## EXERCISE DETAILS
Word for word, restate the entries below, but exclude the images.

## STUDY MATERIAL
____

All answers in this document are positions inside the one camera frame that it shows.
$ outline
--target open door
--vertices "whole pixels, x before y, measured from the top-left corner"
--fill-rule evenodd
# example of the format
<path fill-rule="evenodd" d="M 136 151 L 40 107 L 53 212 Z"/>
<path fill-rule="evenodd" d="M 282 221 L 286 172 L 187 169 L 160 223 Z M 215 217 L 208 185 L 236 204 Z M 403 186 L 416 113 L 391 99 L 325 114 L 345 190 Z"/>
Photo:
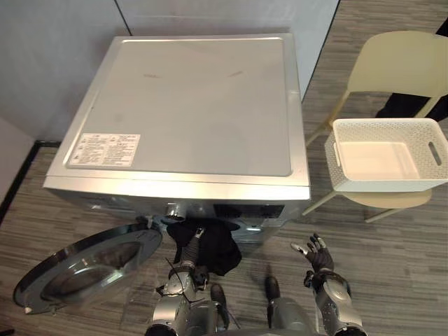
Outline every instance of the open door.
<path fill-rule="evenodd" d="M 54 253 L 29 271 L 13 299 L 26 314 L 101 302 L 130 286 L 162 235 L 144 217 L 87 237 Z"/>

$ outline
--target black pants
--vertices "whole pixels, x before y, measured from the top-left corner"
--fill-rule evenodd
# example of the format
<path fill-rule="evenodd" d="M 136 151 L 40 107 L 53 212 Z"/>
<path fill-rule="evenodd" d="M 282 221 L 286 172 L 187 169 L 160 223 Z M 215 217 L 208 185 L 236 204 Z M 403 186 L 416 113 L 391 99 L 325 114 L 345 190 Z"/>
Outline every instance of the black pants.
<path fill-rule="evenodd" d="M 436 34 L 448 36 L 448 18 Z M 425 106 L 428 100 L 427 97 L 393 93 L 384 108 L 378 111 L 376 118 L 412 118 Z M 426 117 L 435 121 L 441 121 L 448 117 L 448 95 L 440 98 Z"/>

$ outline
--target sticker
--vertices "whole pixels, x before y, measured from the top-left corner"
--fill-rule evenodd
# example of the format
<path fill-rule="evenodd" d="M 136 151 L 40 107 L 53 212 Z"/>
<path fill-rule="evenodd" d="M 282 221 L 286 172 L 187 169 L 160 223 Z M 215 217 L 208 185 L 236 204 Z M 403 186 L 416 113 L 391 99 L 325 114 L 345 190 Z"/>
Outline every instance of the sticker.
<path fill-rule="evenodd" d="M 71 156 L 70 165 L 130 167 L 140 134 L 84 133 Z"/>

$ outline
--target white basket
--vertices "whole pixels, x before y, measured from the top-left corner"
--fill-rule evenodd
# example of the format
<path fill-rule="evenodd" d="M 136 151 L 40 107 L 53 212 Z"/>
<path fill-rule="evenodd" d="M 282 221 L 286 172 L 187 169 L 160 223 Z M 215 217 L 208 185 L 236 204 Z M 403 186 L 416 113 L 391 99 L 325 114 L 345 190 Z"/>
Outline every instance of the white basket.
<path fill-rule="evenodd" d="M 336 191 L 423 191 L 448 181 L 448 141 L 429 118 L 338 119 L 325 154 Z"/>

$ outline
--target beige chair
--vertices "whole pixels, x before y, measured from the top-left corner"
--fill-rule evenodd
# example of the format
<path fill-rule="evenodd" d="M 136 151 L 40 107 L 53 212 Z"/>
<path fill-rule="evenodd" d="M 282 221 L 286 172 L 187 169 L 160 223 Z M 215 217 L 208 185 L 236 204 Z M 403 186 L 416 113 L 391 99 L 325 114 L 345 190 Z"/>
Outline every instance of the beige chair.
<path fill-rule="evenodd" d="M 388 209 L 377 215 L 366 218 L 366 223 L 371 223 L 391 214 L 396 214 L 407 208 L 417 207 L 427 203 L 431 199 L 433 191 L 425 190 L 420 192 L 339 192 L 332 191 L 318 202 L 306 208 L 302 215 L 306 216 L 334 196 L 343 195 L 356 203 L 367 205 L 368 207 Z"/>
<path fill-rule="evenodd" d="M 347 87 L 327 119 L 307 139 L 308 146 L 326 130 L 331 130 L 351 92 L 397 92 L 430 97 L 415 115 L 426 116 L 437 101 L 448 94 L 448 38 L 419 31 L 392 31 L 373 36 L 361 49 Z M 332 191 L 305 209 L 303 216 L 343 195 L 369 207 L 386 208 L 367 218 L 371 223 L 431 199 L 432 190 L 423 192 L 337 192 Z"/>
<path fill-rule="evenodd" d="M 425 117 L 439 98 L 448 94 L 448 37 L 420 31 L 392 31 L 369 38 L 358 55 L 344 94 L 307 139 L 307 146 L 331 129 L 351 92 L 430 97 L 416 115 Z"/>

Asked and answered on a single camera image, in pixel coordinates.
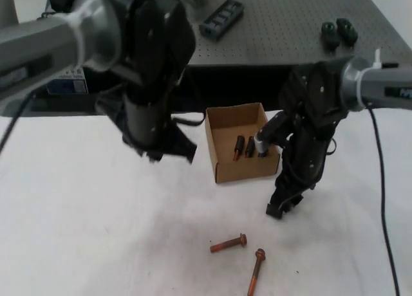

____

## OUTPUT BELOW
All answers in this document are positions inside the one camera frame that it shows.
$ outline
--target open door
--vertices "whole pixels, x before y, measured from the top-left corner"
--fill-rule evenodd
# example of the format
<path fill-rule="evenodd" d="M 136 151 L 40 107 L 53 212 Z"/>
<path fill-rule="evenodd" d="M 282 221 L 286 172 L 187 169 L 160 223 Z M 215 217 L 208 185 L 236 204 Z M 403 186 L 416 113 L 391 99 L 325 114 L 345 190 Z"/>
Photo:
Outline every instance of the open door.
<path fill-rule="evenodd" d="M 54 253 L 29 271 L 13 299 L 26 314 L 101 302 L 130 286 L 162 235 L 144 217 L 87 237 Z"/>

$ outline
--target black pants
--vertices "whole pixels, x before y, measured from the top-left corner"
--fill-rule evenodd
# example of the format
<path fill-rule="evenodd" d="M 136 151 L 40 107 L 53 212 Z"/>
<path fill-rule="evenodd" d="M 282 221 L 286 172 L 187 169 L 160 223 Z M 215 217 L 208 185 L 236 204 Z M 403 186 L 416 113 L 391 99 L 325 114 L 345 190 Z"/>
Outline every instance of the black pants.
<path fill-rule="evenodd" d="M 436 34 L 448 36 L 448 18 Z M 425 106 L 428 100 L 427 97 L 393 93 L 384 108 L 378 111 L 376 118 L 412 118 Z M 426 117 L 435 121 L 441 121 L 448 117 L 448 95 L 440 98 Z"/>

$ outline
--target sticker
--vertices "whole pixels, x before y, measured from the top-left corner"
--fill-rule evenodd
# example of the format
<path fill-rule="evenodd" d="M 136 151 L 40 107 L 53 212 Z"/>
<path fill-rule="evenodd" d="M 282 221 L 286 172 L 187 169 L 160 223 Z M 215 217 L 208 185 L 236 204 Z M 403 186 L 416 113 L 391 99 L 325 114 L 345 190 Z"/>
Outline every instance of the sticker.
<path fill-rule="evenodd" d="M 71 156 L 70 165 L 130 167 L 140 134 L 84 133 Z"/>

$ outline
--target white basket
--vertices "whole pixels, x before y, measured from the top-left corner"
--fill-rule evenodd
# example of the format
<path fill-rule="evenodd" d="M 136 151 L 40 107 L 53 212 Z"/>
<path fill-rule="evenodd" d="M 282 221 L 286 172 L 187 169 L 160 223 Z M 215 217 L 208 185 L 236 204 Z M 403 186 L 416 113 L 391 99 L 325 114 L 345 190 Z"/>
Outline every instance of the white basket.
<path fill-rule="evenodd" d="M 336 191 L 423 191 L 448 181 L 448 141 L 429 118 L 338 119 L 325 154 Z"/>

$ outline
--target beige chair
--vertices "whole pixels, x before y, measured from the top-left corner"
--fill-rule evenodd
# example of the format
<path fill-rule="evenodd" d="M 136 151 L 40 107 L 53 212 Z"/>
<path fill-rule="evenodd" d="M 282 221 L 286 172 L 187 169 L 160 223 Z M 215 217 L 208 185 L 236 204 Z M 403 186 L 416 113 L 391 99 L 325 114 L 345 190 Z"/>
Outline every instance of the beige chair.
<path fill-rule="evenodd" d="M 388 209 L 377 215 L 366 218 L 366 223 L 371 223 L 391 214 L 396 214 L 407 208 L 417 207 L 427 203 L 431 199 L 433 191 L 425 190 L 420 192 L 339 192 L 332 191 L 318 202 L 306 208 L 302 215 L 306 216 L 334 196 L 343 195 L 356 203 L 367 205 L 368 207 Z"/>
<path fill-rule="evenodd" d="M 347 87 L 327 119 L 307 139 L 308 146 L 326 130 L 331 130 L 351 92 L 397 92 L 430 97 L 415 115 L 426 116 L 437 101 L 448 94 L 448 38 L 419 31 L 392 31 L 373 36 L 361 49 Z M 332 191 L 305 209 L 303 216 L 343 195 L 369 207 L 386 208 L 367 218 L 371 223 L 431 199 L 432 190 L 423 192 L 337 192 Z"/>
<path fill-rule="evenodd" d="M 425 117 L 439 98 L 448 94 L 448 37 L 420 31 L 392 31 L 369 38 L 358 55 L 344 94 L 307 139 L 307 146 L 331 129 L 351 92 L 430 97 L 416 115 Z"/>

Asked and answered on a single camera image, in pixel coordinates.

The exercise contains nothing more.